What the task requires
What you need to produce from the material below is an exact transcription of the lines from the one with "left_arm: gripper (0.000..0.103" through the one with "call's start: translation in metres", both included, and no other line.

Record set
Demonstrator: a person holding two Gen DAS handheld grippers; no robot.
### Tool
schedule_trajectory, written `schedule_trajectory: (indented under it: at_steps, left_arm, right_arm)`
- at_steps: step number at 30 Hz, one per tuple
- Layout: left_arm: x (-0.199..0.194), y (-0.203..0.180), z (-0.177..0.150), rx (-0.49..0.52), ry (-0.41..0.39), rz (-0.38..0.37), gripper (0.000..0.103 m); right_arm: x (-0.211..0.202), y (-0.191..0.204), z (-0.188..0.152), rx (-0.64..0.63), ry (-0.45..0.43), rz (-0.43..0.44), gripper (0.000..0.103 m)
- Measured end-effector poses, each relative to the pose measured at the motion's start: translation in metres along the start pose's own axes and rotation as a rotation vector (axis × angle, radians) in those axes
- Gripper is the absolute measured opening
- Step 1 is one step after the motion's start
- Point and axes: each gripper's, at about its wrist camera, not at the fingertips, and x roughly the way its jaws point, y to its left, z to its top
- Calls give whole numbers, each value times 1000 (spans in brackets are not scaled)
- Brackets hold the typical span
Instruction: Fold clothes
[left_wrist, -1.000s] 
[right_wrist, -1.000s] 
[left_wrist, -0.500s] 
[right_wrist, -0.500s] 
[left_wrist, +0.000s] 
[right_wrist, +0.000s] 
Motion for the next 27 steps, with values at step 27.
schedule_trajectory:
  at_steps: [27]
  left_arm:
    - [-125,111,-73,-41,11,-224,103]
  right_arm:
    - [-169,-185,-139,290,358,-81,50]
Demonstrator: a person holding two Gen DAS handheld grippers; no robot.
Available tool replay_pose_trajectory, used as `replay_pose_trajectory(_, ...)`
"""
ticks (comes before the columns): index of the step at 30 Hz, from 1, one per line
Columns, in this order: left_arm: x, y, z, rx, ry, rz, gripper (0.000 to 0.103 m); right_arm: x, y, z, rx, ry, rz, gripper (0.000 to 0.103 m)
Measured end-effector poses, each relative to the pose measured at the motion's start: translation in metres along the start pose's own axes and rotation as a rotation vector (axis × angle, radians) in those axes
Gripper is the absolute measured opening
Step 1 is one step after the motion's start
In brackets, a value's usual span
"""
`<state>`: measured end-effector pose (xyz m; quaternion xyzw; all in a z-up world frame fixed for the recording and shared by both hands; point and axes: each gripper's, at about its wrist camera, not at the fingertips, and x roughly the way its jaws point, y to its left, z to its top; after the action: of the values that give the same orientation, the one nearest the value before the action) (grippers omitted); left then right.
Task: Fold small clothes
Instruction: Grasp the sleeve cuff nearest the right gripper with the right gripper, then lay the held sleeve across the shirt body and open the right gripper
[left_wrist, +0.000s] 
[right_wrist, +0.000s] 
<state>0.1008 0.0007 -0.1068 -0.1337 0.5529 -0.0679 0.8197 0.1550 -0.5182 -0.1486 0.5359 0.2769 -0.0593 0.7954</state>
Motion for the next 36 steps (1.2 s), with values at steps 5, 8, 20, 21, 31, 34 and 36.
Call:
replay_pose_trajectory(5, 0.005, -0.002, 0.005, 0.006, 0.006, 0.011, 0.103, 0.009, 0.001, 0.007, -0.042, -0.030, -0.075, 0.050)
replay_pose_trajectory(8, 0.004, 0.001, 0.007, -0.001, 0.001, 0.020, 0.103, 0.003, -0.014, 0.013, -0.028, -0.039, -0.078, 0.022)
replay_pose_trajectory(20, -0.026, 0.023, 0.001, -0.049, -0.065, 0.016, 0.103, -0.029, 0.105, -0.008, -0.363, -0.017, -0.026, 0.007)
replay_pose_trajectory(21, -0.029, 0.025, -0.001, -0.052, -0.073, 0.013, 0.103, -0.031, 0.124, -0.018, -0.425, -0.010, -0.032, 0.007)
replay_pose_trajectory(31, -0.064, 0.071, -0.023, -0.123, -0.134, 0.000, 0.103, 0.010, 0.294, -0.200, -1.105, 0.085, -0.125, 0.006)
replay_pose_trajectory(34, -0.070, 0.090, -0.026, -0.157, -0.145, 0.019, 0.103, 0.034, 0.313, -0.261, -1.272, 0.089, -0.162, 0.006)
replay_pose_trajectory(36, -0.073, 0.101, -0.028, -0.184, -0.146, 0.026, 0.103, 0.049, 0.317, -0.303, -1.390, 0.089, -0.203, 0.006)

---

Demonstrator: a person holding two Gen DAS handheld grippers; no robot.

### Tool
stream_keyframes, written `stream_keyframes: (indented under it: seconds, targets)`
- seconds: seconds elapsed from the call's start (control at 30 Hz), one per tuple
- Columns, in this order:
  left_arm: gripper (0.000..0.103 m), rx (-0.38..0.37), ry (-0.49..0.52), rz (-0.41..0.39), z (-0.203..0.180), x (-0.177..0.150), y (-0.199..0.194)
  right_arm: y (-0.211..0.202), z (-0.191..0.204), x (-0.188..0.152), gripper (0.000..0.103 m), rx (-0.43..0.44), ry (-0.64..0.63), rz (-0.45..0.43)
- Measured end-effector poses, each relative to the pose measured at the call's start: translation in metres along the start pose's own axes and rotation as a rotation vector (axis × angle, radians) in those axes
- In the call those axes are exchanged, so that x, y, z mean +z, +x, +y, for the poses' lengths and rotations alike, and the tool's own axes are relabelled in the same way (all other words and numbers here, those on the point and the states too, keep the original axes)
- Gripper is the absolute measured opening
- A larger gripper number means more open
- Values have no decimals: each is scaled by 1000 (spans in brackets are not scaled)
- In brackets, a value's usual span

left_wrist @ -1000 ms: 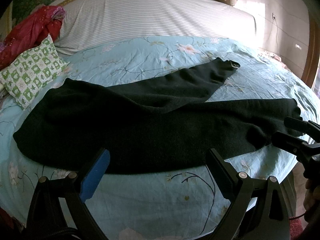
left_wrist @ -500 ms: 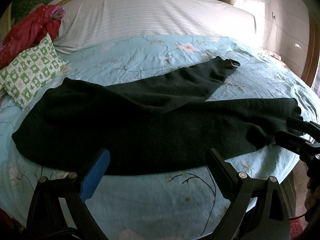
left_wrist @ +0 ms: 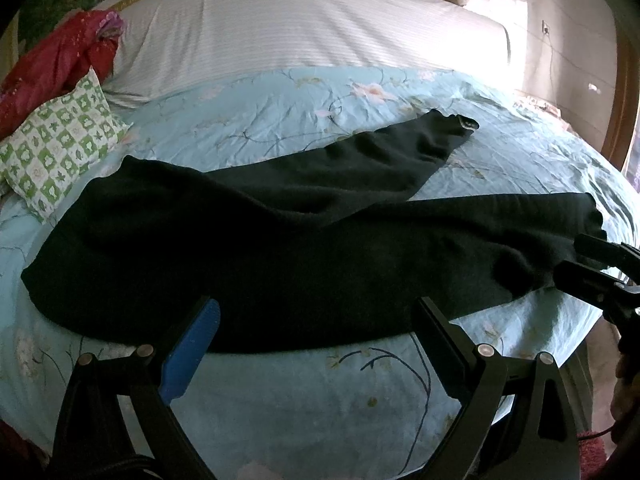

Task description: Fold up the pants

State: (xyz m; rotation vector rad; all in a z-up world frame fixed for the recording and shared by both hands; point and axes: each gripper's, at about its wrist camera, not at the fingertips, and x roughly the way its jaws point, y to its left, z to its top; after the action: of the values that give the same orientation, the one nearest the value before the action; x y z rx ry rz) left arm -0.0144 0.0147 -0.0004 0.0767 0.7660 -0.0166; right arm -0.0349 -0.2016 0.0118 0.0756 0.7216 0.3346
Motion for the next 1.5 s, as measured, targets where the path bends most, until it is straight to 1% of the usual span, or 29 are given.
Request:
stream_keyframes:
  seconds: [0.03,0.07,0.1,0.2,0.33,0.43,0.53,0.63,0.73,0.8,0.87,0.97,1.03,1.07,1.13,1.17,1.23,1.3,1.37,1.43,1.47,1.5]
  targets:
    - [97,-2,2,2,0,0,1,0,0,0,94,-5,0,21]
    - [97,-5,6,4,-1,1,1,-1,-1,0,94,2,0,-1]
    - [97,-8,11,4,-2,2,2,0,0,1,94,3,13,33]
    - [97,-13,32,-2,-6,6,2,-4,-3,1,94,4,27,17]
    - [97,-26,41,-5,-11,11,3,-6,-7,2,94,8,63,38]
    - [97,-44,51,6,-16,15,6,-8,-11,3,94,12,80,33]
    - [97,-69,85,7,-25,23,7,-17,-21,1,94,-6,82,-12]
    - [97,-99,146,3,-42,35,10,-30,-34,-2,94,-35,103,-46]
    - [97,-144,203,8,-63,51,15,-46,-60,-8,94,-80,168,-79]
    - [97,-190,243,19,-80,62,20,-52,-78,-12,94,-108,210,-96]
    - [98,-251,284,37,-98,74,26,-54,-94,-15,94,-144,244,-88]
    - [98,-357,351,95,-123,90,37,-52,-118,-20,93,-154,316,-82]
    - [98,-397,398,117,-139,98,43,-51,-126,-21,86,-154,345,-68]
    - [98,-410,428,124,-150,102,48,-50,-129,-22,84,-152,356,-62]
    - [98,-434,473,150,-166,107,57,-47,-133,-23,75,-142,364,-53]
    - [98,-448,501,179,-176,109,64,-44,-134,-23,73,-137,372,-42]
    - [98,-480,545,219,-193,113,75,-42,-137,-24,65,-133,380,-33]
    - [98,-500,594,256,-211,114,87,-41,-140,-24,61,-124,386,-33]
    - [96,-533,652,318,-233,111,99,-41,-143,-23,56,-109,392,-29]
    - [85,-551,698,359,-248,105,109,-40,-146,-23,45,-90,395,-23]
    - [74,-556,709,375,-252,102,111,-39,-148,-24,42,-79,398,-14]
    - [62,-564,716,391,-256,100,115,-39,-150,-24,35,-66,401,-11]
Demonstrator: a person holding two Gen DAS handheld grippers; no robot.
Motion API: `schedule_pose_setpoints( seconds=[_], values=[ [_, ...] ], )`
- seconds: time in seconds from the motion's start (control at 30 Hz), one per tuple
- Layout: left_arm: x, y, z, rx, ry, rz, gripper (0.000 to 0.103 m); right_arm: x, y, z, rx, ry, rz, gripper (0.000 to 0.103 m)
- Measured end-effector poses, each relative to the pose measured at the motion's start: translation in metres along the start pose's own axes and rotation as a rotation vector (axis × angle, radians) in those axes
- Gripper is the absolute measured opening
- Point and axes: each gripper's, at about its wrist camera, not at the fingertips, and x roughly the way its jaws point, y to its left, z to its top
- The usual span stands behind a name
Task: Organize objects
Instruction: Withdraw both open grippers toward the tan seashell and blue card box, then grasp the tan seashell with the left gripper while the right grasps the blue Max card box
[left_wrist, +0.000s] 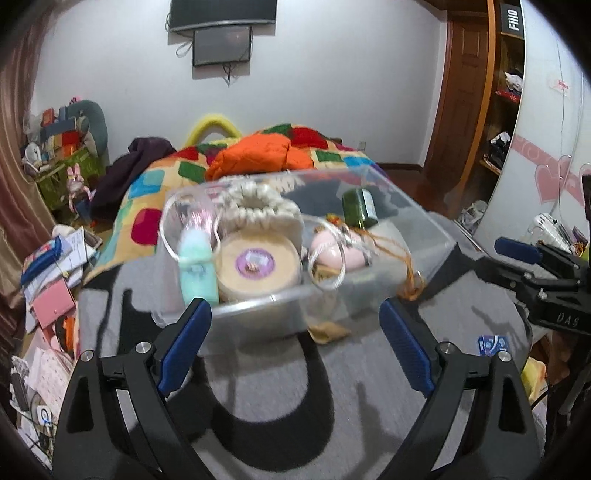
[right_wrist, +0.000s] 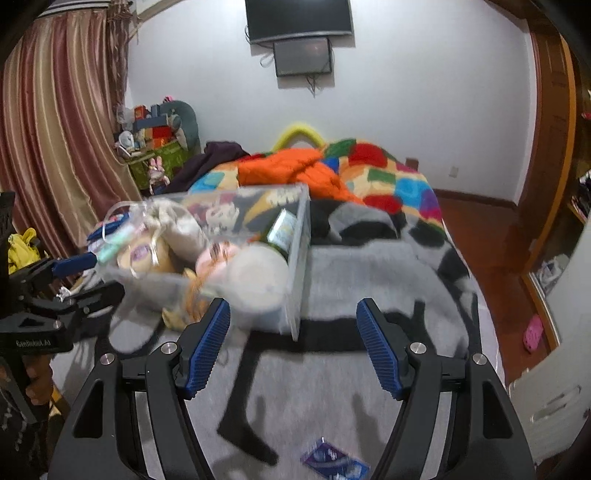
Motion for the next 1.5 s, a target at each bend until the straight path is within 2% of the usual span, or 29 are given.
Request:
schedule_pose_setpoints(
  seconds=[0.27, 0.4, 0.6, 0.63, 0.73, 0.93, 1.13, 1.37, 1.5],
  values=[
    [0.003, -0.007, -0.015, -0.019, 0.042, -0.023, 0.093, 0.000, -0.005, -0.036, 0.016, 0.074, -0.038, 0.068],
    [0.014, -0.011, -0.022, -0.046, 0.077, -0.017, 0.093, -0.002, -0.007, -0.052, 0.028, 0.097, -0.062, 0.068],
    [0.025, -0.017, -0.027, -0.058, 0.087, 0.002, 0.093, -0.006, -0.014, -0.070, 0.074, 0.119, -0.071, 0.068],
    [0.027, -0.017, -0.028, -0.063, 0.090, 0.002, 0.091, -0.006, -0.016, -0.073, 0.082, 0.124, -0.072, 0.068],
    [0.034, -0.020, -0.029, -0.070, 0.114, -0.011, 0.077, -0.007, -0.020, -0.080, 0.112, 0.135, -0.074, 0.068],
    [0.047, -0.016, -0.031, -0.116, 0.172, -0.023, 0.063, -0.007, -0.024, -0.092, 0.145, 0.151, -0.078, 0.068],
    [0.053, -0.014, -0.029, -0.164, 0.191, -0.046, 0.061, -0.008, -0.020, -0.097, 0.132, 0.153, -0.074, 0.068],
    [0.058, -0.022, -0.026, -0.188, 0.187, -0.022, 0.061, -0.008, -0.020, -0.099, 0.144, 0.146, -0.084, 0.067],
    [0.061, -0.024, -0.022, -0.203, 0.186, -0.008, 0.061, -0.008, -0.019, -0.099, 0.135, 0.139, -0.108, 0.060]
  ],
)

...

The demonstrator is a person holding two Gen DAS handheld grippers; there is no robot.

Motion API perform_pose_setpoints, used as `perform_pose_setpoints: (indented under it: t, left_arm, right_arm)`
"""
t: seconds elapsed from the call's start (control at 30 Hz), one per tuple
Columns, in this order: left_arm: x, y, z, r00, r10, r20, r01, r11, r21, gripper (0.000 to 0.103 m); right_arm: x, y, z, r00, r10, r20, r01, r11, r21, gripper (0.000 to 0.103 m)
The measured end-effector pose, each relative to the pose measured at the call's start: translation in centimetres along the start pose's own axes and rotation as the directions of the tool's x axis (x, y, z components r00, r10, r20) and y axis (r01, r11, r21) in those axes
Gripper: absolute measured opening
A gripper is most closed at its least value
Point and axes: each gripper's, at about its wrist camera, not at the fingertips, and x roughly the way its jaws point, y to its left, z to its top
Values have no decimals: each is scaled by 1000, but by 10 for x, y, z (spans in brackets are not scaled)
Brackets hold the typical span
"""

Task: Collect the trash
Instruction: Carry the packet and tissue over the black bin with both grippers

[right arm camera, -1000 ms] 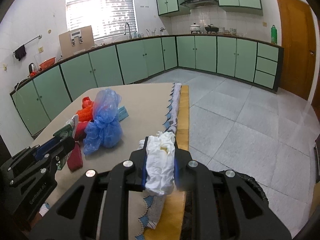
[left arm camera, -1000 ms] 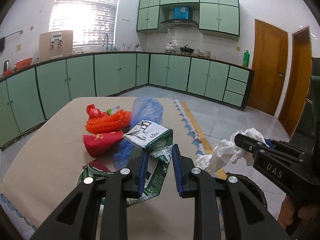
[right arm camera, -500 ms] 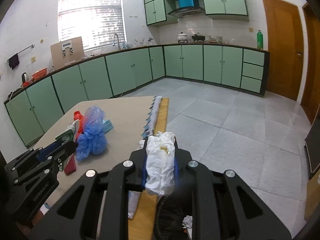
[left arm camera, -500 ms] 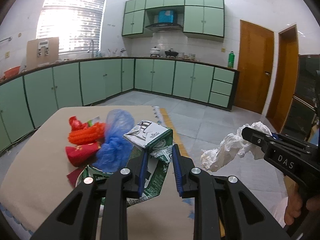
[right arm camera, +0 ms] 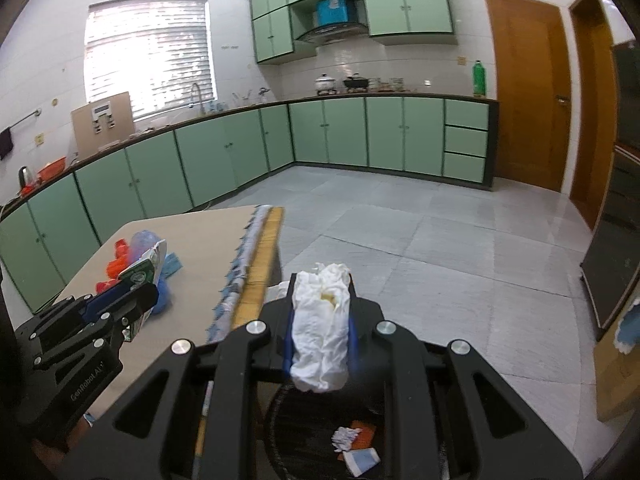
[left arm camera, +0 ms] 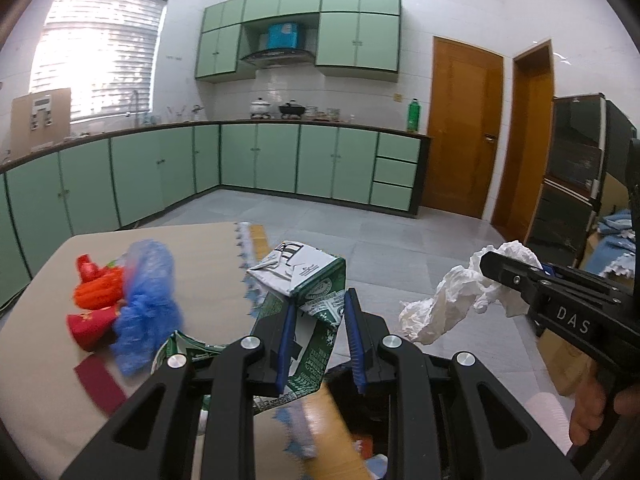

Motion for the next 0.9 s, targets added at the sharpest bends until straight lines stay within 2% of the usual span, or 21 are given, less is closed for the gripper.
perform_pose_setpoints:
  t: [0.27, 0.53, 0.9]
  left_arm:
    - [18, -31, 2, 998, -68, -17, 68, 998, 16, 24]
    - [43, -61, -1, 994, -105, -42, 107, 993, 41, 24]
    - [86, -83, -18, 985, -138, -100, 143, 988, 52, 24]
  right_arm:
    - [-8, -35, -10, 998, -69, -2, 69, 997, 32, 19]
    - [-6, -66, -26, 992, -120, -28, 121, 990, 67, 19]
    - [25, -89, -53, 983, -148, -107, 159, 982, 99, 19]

Answer box
  left_arm: gripper (0.000..0.103 m), rx (-0.38..0.37), ry (-0.49..0.52), rz (-0.41..0.39), z (-0.203..0.180), x (-0.177..0.150), y (-0.199..0.194)
  right_arm: y (-0.211..0.202), z (-0.191..0.204), x (-0.188..0.152), gripper (0.000..0.103 m), rx (-0.43..0.44), ry (-0.64..0.63), rz (-0.45..0.43)
- Measured end-effector poses, each relative to the pose measured at the call's start: translation in metres along the start pose's own axes and rotation as a rotation vector (axis × angle, radians) in those axes

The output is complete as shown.